Lambeturah.co.id - Warga Desa Jagabaya, Kecamatan Parungpanjang, Kabupaten Bogor, melakukan aksi pemblokiran di ruas jalan provinsi yang menghubungkan Parungpanjang dengan Tangerang, Selasa (14/7/2026). Aksi tersebut dipicu keluhan warga terhadap debu tebal yang ditimbulkan dari proyek perbaikan jalan serta lalu lalang truk bertonase besar.
Pemblokiran dilakukan di sekitar SPBU Desa Jagabaya dengan menggunakan potongan batang pohon untuk menutup akses jalan. Akibatnya, arus lalu lintas di jalur utama tersebut sempat terhenti selama kurang lebih dua jam.
Salah seorang warga berinisial I mengatakan, aksi tersebut merupakan bentuk protes karena minimnya penyiraman jalan selama proyek berlangsung. Menurutnya, debu yang beterbangan semakin parah saat kendaraan besar melintas, terlebih di tengah musim kemarau.
"Kami meminta penyiraman jalan dilakukan minimal tiga kali sehari agar debu tidak terus mengganggu warga," ujarnya.
Warga menilai kondisi tersebut tidak hanya mengganggu aktivitas sehari-hari, tetapi juga berpotensi berdampak pada kesehatan masyarakat yang tinggal di sekitar lokasi proyek.

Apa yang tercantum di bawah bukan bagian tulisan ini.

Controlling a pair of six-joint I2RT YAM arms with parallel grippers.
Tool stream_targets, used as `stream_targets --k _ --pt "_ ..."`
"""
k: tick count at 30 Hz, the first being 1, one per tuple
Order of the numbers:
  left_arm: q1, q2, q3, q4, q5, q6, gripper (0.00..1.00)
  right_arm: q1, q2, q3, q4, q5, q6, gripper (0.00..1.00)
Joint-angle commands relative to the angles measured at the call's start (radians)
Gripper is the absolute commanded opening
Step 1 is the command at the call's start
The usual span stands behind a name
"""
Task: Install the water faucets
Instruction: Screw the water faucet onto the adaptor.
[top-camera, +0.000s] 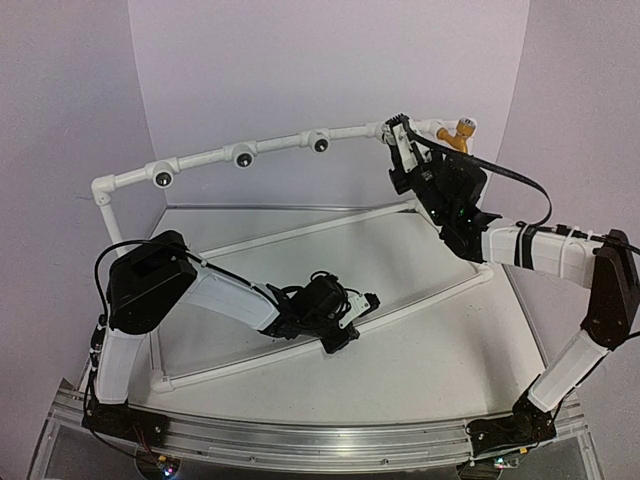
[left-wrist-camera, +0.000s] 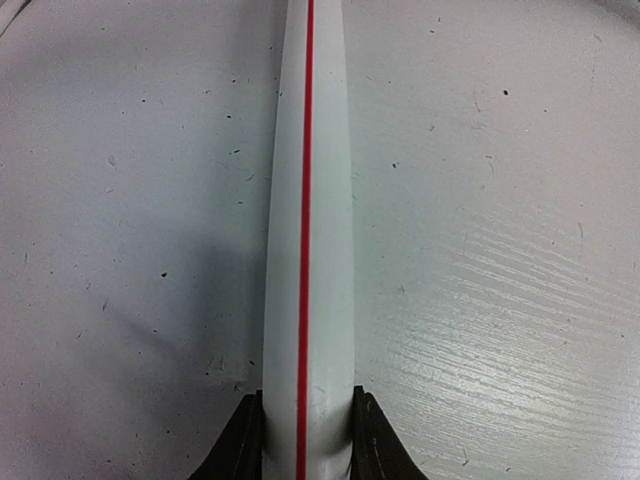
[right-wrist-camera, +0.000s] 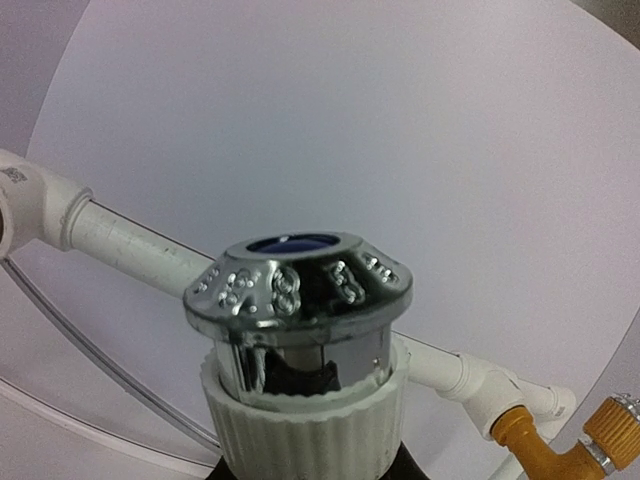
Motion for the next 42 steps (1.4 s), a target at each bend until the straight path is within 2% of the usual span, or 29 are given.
stream_targets --k 1,11,32,42 --pt "-0.035 0.126 -0.067 -0.246 0.019 -0.011 0.0 -0.07 0.058 0.067 -0.131 0.218 0.164 0.0" --pt "-0.034 0.129 -0.066 -0.246 0.021 -0.01 0.0 -0.07 0.069 0.077 -0.177 0.251 0.319 0.0" --pt "-0.034 0.137 -0.057 -0.254 0.022 -0.008 0.0 -0.07 0.064 0.097 -0.3 0.289 0.828 0.0" --pt "-0.035 0.145 -0.049 -0.257 0.018 -0.011 0.0 -0.07 0.057 0.088 -0.334 0.318 1.012 0.0"
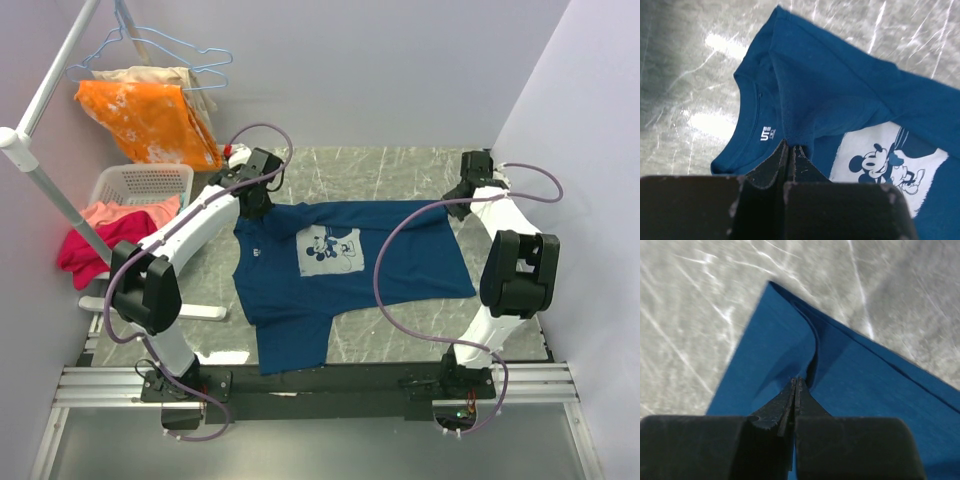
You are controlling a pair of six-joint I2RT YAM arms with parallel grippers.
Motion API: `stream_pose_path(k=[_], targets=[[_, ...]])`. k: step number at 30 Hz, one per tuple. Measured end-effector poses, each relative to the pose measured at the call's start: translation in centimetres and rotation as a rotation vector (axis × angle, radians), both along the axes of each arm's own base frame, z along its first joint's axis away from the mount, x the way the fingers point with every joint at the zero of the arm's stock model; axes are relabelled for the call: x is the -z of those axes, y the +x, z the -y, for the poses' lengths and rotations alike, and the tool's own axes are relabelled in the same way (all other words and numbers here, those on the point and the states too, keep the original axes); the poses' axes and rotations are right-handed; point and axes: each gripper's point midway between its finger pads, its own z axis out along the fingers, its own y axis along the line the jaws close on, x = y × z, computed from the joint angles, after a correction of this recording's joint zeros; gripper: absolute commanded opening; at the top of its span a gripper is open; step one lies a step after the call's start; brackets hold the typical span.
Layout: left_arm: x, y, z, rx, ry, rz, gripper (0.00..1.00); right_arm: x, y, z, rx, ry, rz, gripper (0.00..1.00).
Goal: Fold and stack the t-shirts
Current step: Fold the tshirt
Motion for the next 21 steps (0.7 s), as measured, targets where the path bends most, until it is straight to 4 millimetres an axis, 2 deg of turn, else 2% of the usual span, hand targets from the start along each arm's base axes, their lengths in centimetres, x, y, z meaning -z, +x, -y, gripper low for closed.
stream_pose_path(k=[4,12,21], targets=[[0.6,-0.4,0.0,-0.008,0.005,-0.013,0.01,1.0,-0.9,-0.1,0.001,0.004,-0.036,0.00],[1.8,-1.6,-0.7,-0.042,0.008,-0.037,0.01,1.2,-1.2,0.1,0.025,0.005,-0.047,0.00],[0.1,-2.8,-1.4,-0.061,-0.023,-0.004,0.01,1.5,-2.0,1.1,0.085,-0.025,-0.072,0.00]])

Menanggapi aksi tersebut, pemerintah Kecamatan Parungpanjang bersama pihak terkait langsung melakukan mediasi dengan warga. Kepala Seksi Ketenteraman dan Ketertiban Umum (Trantib) Kecamatan Parungpanjang, Maman Oskar, membenarkan adanya aksi pemblokiran jalan tersebut.
Ia menjelaskan bahwa tuntutan warga ditujukan kepada kontraktor pelaksana proyek agar melakukan penyiraman jalan secara rutin untuk mengurangi debu yang ditimbulkan selama proses perbaikan.
Menurut Maman, hasil mediasi menghasilkan kesepakatan bahwa penyiraman jalan akan dilakukan sebanyak tiga kali setiap hari selama proyek berlangsung. Setelah kesepakatan dicapai, warga membuka kembali akses jalan dan arus lalu lintas kembali normal.
Pemerintah berharap komitmen tersebut dapat mengurangi dampak debu sekaligus mencegah aksi serupa kembali terjadi selama pekerjaan perbaikan jalan masih berlangsung.